In March 2008, Kores Invest, controlled by Federation Council Senator Leonid Lebedev, bought majority control of TGK-2 during the final privatization auctions. Kores was required under mandatory laws to offer to buy out minority shareholders at the same price. PCM tendered its shares, along with other minority shareholders. But by the time the proceeds were due, prices had fallen significantly because of the economic crisis. Ever since, Kores has created legal diversions to avoid meeting its obligations.
Kores owes PCM and other minority shareholders more than $300 million. But Kores effectively sued itself, obtaining an injunction blocking the previously agreed buyback. Appeals have since been repeatedly adjourned on flimsy technicalities.

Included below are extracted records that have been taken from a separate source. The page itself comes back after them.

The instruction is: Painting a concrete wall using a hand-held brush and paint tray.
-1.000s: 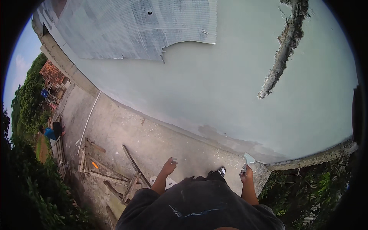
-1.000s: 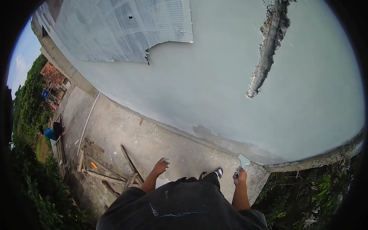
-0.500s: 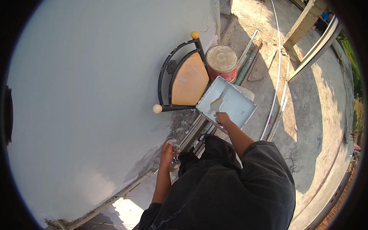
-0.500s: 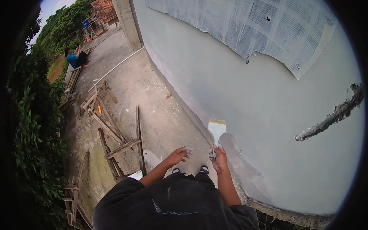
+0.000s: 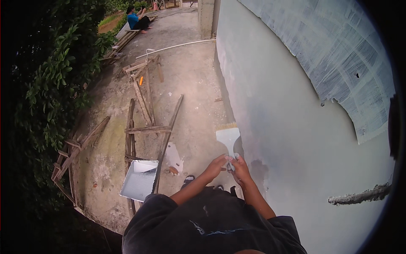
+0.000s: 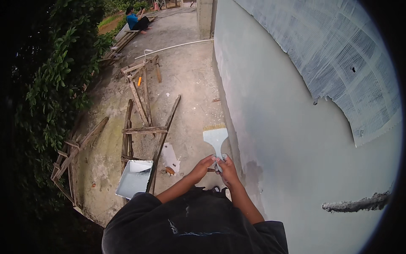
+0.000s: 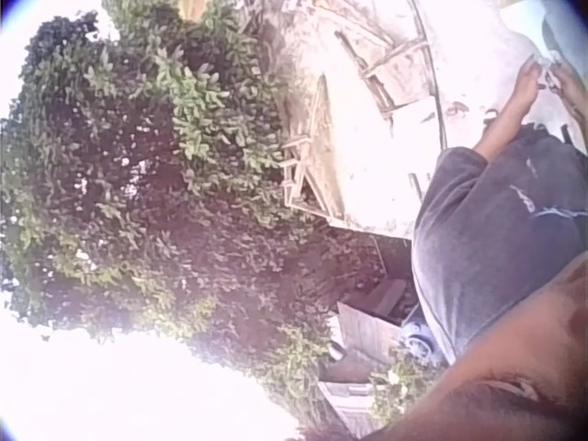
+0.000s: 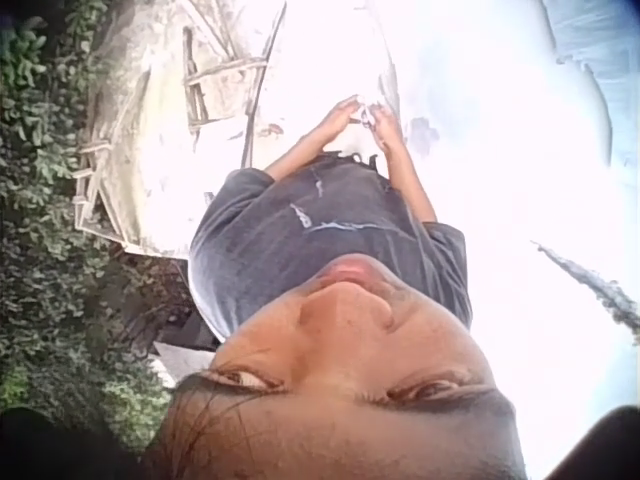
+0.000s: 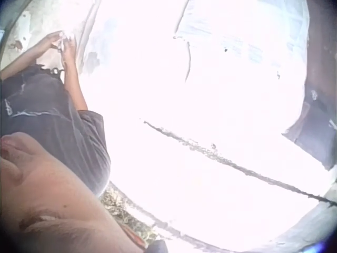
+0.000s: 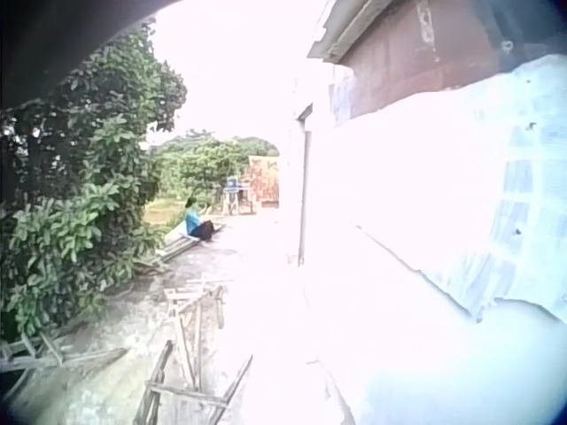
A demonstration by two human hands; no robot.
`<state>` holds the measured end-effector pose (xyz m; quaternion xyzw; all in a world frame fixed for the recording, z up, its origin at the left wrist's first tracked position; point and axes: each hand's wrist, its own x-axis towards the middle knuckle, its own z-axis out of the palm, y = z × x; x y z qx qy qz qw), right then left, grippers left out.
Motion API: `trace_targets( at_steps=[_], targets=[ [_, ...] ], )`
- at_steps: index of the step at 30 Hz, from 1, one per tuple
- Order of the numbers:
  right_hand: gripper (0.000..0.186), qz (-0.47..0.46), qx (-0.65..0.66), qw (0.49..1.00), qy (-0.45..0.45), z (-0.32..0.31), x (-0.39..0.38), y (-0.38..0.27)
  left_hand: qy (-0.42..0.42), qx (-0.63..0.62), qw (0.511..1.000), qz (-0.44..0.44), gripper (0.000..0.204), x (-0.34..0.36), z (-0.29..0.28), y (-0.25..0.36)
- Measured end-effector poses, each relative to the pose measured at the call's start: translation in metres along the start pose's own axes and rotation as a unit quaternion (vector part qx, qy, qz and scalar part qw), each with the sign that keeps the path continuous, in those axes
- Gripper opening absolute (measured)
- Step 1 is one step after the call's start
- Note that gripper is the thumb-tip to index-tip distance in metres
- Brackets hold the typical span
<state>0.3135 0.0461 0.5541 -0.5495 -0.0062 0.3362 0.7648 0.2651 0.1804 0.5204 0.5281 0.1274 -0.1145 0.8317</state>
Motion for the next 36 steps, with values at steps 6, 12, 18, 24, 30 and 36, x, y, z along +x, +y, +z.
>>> trace_targets(
  at_steps=[6, 12, 18, 24, 30, 36],
  targets=[
    [0.016, 0.054, -0.026, 0.995, -0.076, 0.007, 0.008, 0.008, 0.071, -0.094, 0.992, 0.049, 0.029, -0.015, -0.004, -0.002],
    [0.019, 0.112, -0.071, 0.984, -0.118, 0.038, 0.020, 0.025, 0.141, -0.105, 0.979, 0.104, 0.022, -0.032, -0.037, -0.014],
    [0.027, 0.173, -0.100, 0.973, -0.112, 0.051, 0.035, 0.041, 0.314, -0.140, 0.931, 0.121, 0.019, -0.060, -0.108, -0.024],
    [0.028, 0.222, -0.146, 0.964, -0.029, 0.037, 0.043, 0.057, 0.524, 0.072, 0.848, 0.034, 0.026, -0.138, -0.243, -0.085],
    [0.029, 0.246, -0.122, 0.959, 0.070, 0.034, 0.036, 0.072, 0.591, 0.333, 0.709, -0.195, 0.025, -0.176, -0.332, -0.099],
    [0.030, 0.289, -0.084, 0.944, 0.136, 0.036, 0.019, 0.097, 0.551, 0.421, 0.662, -0.284, 0.025, -0.168, -0.379, -0.143]
  ],
)
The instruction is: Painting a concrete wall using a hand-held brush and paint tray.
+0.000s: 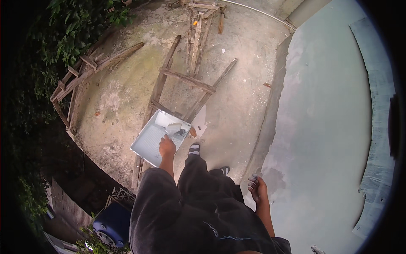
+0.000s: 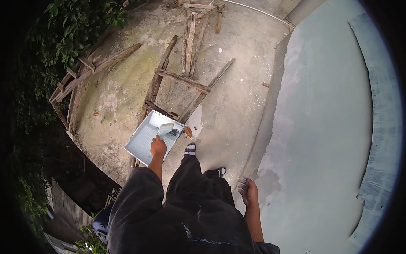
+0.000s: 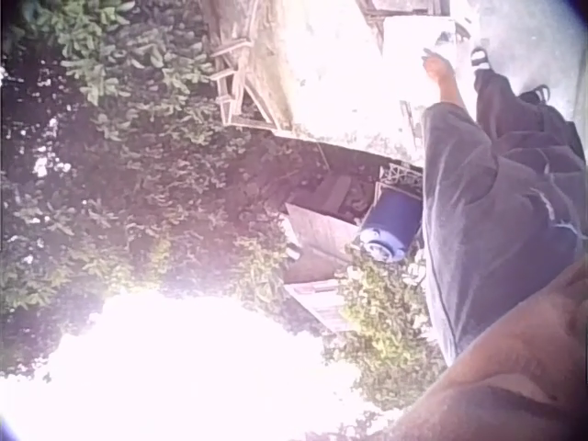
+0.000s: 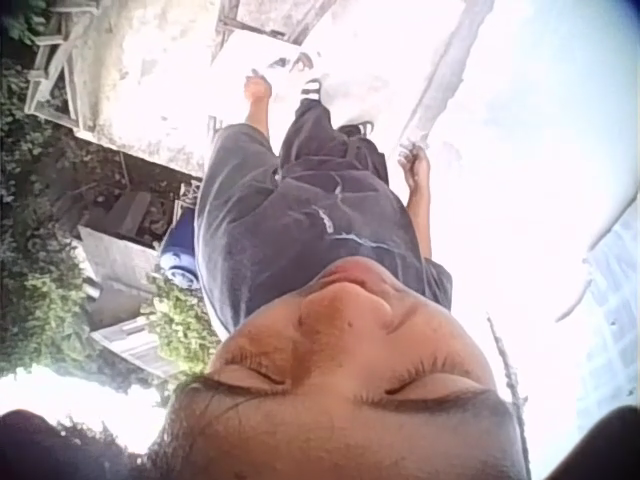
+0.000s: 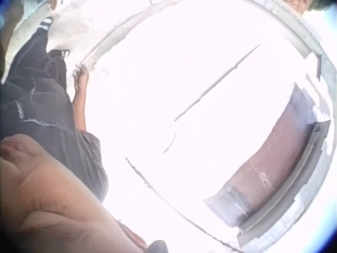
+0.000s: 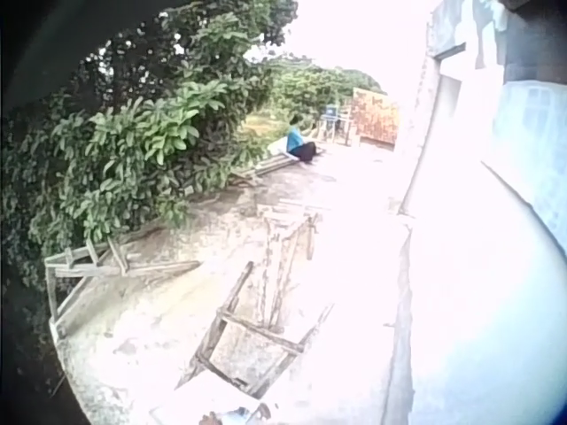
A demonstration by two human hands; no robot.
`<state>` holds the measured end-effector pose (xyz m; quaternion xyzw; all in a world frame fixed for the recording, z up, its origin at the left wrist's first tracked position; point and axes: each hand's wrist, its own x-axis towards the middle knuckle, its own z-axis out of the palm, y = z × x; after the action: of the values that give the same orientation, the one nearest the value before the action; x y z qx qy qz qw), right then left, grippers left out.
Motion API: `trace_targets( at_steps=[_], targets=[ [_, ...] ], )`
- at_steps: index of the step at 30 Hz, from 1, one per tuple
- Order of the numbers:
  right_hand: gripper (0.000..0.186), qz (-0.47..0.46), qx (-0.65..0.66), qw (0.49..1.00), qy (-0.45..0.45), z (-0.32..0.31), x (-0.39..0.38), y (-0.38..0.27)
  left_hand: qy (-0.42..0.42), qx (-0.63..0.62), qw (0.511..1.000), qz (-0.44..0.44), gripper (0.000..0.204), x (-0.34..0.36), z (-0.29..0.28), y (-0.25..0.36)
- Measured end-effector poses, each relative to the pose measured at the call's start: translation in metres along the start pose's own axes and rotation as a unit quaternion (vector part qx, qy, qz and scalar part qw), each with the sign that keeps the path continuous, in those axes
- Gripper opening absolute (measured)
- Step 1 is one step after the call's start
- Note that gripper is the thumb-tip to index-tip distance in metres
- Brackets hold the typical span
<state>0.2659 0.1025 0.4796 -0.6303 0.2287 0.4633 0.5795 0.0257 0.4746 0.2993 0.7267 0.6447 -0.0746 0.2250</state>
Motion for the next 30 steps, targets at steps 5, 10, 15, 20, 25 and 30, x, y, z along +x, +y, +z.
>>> trace_targets(
  at_steps=[5, 10, 15, 20, 25, 30],
  targets=[
    [0.029, 0.038, 0.006, 0.998, 0.049, 0.000, -0.012, 0.022, -0.063, 0.041, 0.997, -0.015, 0.033, 0.031, 0.025, -0.003],
    [0.028, 0.077, -0.010, 0.993, 0.091, 0.003, -0.013, 0.042, -0.090, 0.083, 0.992, -0.010, 0.037, 0.055, 0.054, -0.009],
    [0.026, 0.101, -0.040, 0.989, 0.098, 0.007, -0.007, 0.053, -0.090, 0.101, 0.991, -0.005, 0.038, 0.071, 0.073, -0.016],
    [0.024, 0.099, -0.055, 0.989, 0.096, 0.011, -0.003, 0.052, -0.098, 0.069, 0.993, -0.014, 0.038, 0.071, 0.072, -0.011],
    [0.024, 0.083, -0.053, 0.991, 0.093, 0.014, -0.006, 0.049, -0.065, 0.028, 0.997, 0.007, 0.036, 0.056, 0.063, -0.008],
    [0.025, 0.066, -0.056, 0.992, 0.090, 0.012, -0.006, 0.046, -0.060, 0.072, 0.995, 0.029, 0.030, 0.036, 0.052, -0.012]
  ],
)
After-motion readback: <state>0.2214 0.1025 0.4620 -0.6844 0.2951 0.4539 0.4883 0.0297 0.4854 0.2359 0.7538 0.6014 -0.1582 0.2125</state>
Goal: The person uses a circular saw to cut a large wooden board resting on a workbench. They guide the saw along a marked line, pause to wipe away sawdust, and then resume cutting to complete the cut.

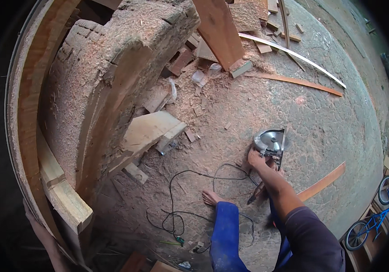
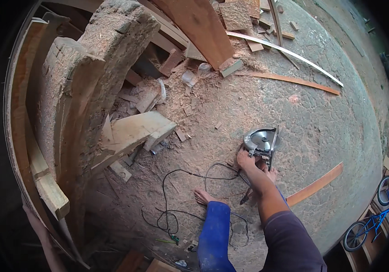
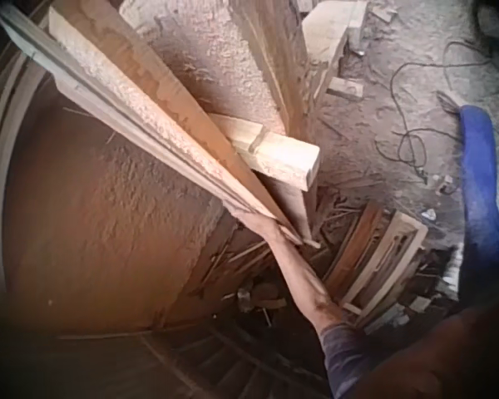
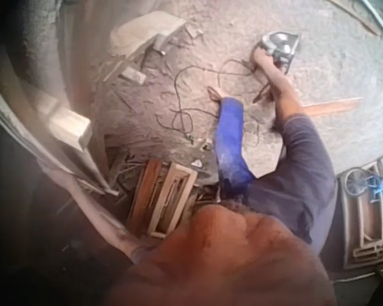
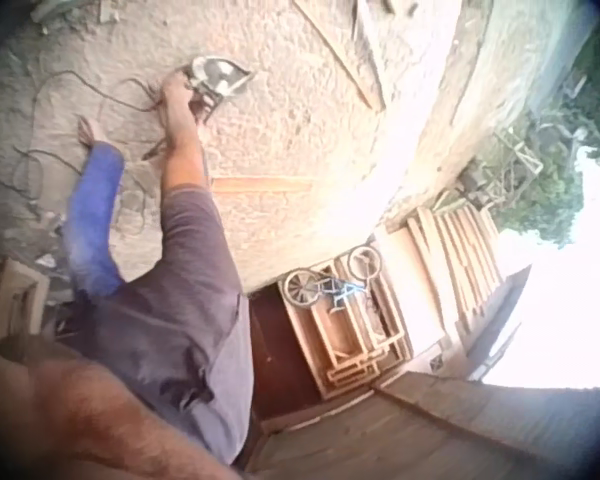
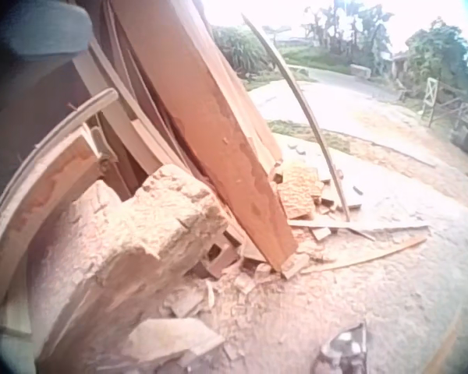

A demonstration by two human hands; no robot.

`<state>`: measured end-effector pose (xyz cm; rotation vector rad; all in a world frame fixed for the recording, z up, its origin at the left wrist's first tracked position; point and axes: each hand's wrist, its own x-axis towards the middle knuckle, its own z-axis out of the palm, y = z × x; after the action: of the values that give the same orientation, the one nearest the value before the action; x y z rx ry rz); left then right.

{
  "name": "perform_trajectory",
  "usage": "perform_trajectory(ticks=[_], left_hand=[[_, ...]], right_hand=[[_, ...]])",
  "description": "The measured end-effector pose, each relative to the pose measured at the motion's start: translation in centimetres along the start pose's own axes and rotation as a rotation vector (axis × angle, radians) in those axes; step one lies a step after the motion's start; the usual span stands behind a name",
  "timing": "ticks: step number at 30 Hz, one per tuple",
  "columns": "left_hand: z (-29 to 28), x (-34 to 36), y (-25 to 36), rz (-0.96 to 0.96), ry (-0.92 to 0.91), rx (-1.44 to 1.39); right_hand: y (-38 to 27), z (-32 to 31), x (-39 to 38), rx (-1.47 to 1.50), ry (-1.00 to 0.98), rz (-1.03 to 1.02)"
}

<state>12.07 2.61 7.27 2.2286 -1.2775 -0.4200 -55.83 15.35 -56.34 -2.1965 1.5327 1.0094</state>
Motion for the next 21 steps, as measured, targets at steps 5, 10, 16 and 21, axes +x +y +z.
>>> perform_trajectory(ticks=[5,10,16,21], left_hand=[[-3.0,-2.8,2.3,-0.106,0.152,0.185],[0.2,-1.0,2.5,-0.232,0.157,0.435],[-0.6,-2.5,-0.9,-0.431,0.256,0.539],[3.0,-1.4,-0.8,-0.517,0.23,0.479]], right_hand=[[-2.6,-7.9,-0.9,0.799,-0.187,0.325],[10.9,-10.3,-8.8,0.807,-0.034,0.06],[19.2,-26.9,-21.4,1.452,0.054,-0.138],[24.0,-42.3,-33.0,1.995,0.185,0.009]])
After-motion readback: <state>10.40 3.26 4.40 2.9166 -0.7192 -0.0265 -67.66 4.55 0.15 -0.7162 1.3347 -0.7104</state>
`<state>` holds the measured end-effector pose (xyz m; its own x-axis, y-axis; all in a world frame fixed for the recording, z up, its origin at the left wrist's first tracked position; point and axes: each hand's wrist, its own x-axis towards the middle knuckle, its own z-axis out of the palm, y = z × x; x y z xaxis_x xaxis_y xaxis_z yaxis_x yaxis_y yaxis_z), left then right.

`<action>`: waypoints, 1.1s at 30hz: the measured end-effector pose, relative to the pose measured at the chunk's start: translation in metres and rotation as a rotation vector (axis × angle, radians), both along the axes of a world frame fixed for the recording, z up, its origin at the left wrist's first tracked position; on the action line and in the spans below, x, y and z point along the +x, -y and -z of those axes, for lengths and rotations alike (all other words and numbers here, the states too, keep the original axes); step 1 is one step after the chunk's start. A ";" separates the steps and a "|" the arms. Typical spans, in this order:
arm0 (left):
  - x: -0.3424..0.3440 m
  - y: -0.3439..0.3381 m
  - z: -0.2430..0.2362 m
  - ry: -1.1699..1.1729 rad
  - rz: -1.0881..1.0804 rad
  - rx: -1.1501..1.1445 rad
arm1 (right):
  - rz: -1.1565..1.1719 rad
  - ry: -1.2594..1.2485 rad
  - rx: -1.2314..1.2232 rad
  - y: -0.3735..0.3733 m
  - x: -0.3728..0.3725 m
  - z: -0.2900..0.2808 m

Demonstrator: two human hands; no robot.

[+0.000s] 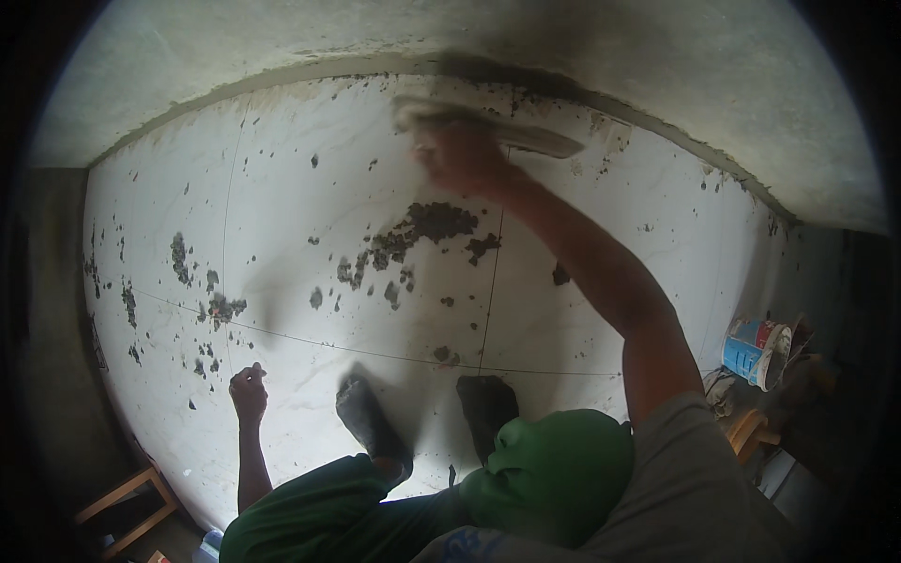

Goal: The person applies grout to the corner joints of a tiled floor using a trowel, periodically picking up more material from a container and wiping excess with a cloth.

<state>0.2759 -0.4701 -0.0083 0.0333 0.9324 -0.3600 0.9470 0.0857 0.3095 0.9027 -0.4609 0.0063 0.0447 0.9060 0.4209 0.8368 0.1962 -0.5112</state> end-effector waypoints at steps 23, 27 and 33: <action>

Kores also prevented Sberbank from meeting a guarantee to pay buyback receipts to TGK-2 minority shareholders if the principal owner failed. Sberbank’s involvement would have amounted to official recognition of Kores’ default. So Kores obtained a second injunction.
Kores then opened up a third front of legal obfuscation, claiming that the buyout obligation was invalid under the country’s strategic investment law — a connection it made based on TGK-2’s small involvement with the treatment of radioactive material. This is clearly an arbitrary application of the law.
Moreover, Kores argues that because it has affiliated companies based offshore, it should never have been able to take majority control of TGK-2 in the first place, seeing that “foreign entities” need prior state permission for “strategic” transactions.
This is an absurd argument. At the time of the buyback, the TGKs were excluded from the strategic investment law precisely because Russia wanted to attract foreign investors. Kores is domiciled in Russia and controlled by Russian citizens. Its offshore affiliates had absolutely no involvement in the TGK share offer.
For more than two years, PCM and other minorities have campaigned against Kores’ legal subversions, taking the case through Moscow’s arbitration court and several appellate courts. PCM is now appealing to the Supreme Arbitration Court. If the court decides to hear our appeal, it would be the first time that litigation involving the strategic investment law has been heard at this level.
Many leading Russian companies, including Gazprom, Rosneft and Novotek, have offshore affiliates. All these firms, of course, are treated as “domestic” for the purposes of the strategic investment law. If the Supreme Court fails to overturn successive rulings in favor of Kores, many of Russia’s most important commercial entities will be in breach of the law. Some of the most significant transactions in Russia’s recent history could be rendered null and void.
President Dmitry Medvedev has made the fight against “legal nihilism” a priority, but our case shows that corporate governance risks remain high, even though the business environment has improved in recent years As a result, many potential investors continue to be scared off.
This is a shame because Russia offers huge economic potential. Total consumer, corporate and state debt amounts to 50 percent of gross domestic product, compared with 300 percent or more in many Western countries. Russia contracted for the first time in a decade last year, but it has since bounced back, soaring by 5.4 percent during the first half of 2010. Commodities now account for 20 percent of national revenues, down from 40 percent in 2003. Russia also boasts a stock market that, while volatile, is underrated and capable of generating enormous shareholder gains.
But, as our case shows, blatant corporate governance abuses are still too frequent and remain a major impediment to commercial progress.